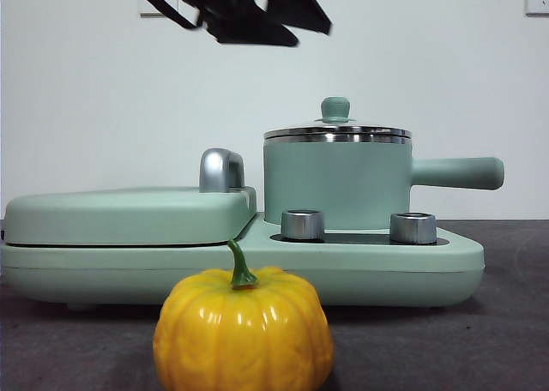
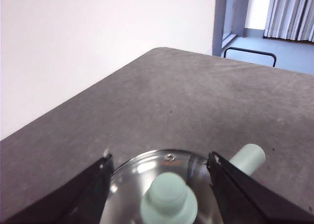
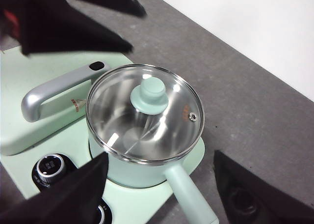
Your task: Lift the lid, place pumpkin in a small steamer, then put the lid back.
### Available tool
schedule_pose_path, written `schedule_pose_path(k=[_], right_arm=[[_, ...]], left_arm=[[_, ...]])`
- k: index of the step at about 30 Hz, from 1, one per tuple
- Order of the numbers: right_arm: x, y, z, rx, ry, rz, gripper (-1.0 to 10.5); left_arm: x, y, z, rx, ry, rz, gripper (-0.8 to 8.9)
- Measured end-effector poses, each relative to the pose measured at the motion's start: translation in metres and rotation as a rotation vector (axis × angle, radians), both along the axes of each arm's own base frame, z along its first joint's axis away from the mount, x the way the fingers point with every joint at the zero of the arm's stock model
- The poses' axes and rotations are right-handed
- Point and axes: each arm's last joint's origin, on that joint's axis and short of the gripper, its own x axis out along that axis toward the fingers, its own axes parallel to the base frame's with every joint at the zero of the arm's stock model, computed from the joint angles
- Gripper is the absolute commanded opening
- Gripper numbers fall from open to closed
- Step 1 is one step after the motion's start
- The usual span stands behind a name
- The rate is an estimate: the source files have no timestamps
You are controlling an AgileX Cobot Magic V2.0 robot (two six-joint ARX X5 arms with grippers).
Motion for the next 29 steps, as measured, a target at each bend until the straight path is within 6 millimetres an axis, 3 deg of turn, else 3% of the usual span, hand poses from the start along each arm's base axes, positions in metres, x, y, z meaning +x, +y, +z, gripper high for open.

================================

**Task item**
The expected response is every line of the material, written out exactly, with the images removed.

**Output for this task**
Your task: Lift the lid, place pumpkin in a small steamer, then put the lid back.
### Available tool
schedule_pose_path, written `schedule_pose_path(k=[_], right_arm=[[_, ...]], left_arm=[[_, ...]])`
- k: index of the step at about 30 Hz, from 1, one per tuple
- Order of the numbers: right_arm: x, y, z, rx, ry, rz, gripper (-1.0 to 10.5); left_arm: x, y, z, rx, ry, rz, gripper (-0.8 to 8.9)
- Measured end-effector poses, each relative to the pose measured at the motion's start: translation in metres and rotation as a rotation vector (axis × angle, radians), both along the axes of each arm's own base frame, z along its first joint's axis away from the mount, x the way the fingers point with every joint at the zero of the arm's stock model
- The poses' axes and rotations are right-handed
- Point and axes: each arm's last joint's origin, on that joint's axis and short of the gripper, its own x axis out along that axis toward the fingers, its own axes parallel to the base frame's with every joint at the zero of the arm's stock model, computed from the joint angles
- Gripper is the absolute commanded opening
- Gripper numbers fall from open to closed
- Step 1 is one step after the motion's start
- The usual span stands behind a name
- The rate is an estimate: the source files have no timestamps
You are controlling an AgileX Cobot Magic V2.0 robot (two six-joint ARX X5 arms with grippers).
Motion for the next 29 steps, as measured, a target at each bend until the straight path is within 6 millimetres an axis, 3 deg of turn, else 3% of the usual span, hand poses from the start along each arm's base axes, positions in metres, x, y, z meaning +x, +y, +z, gripper high for open.

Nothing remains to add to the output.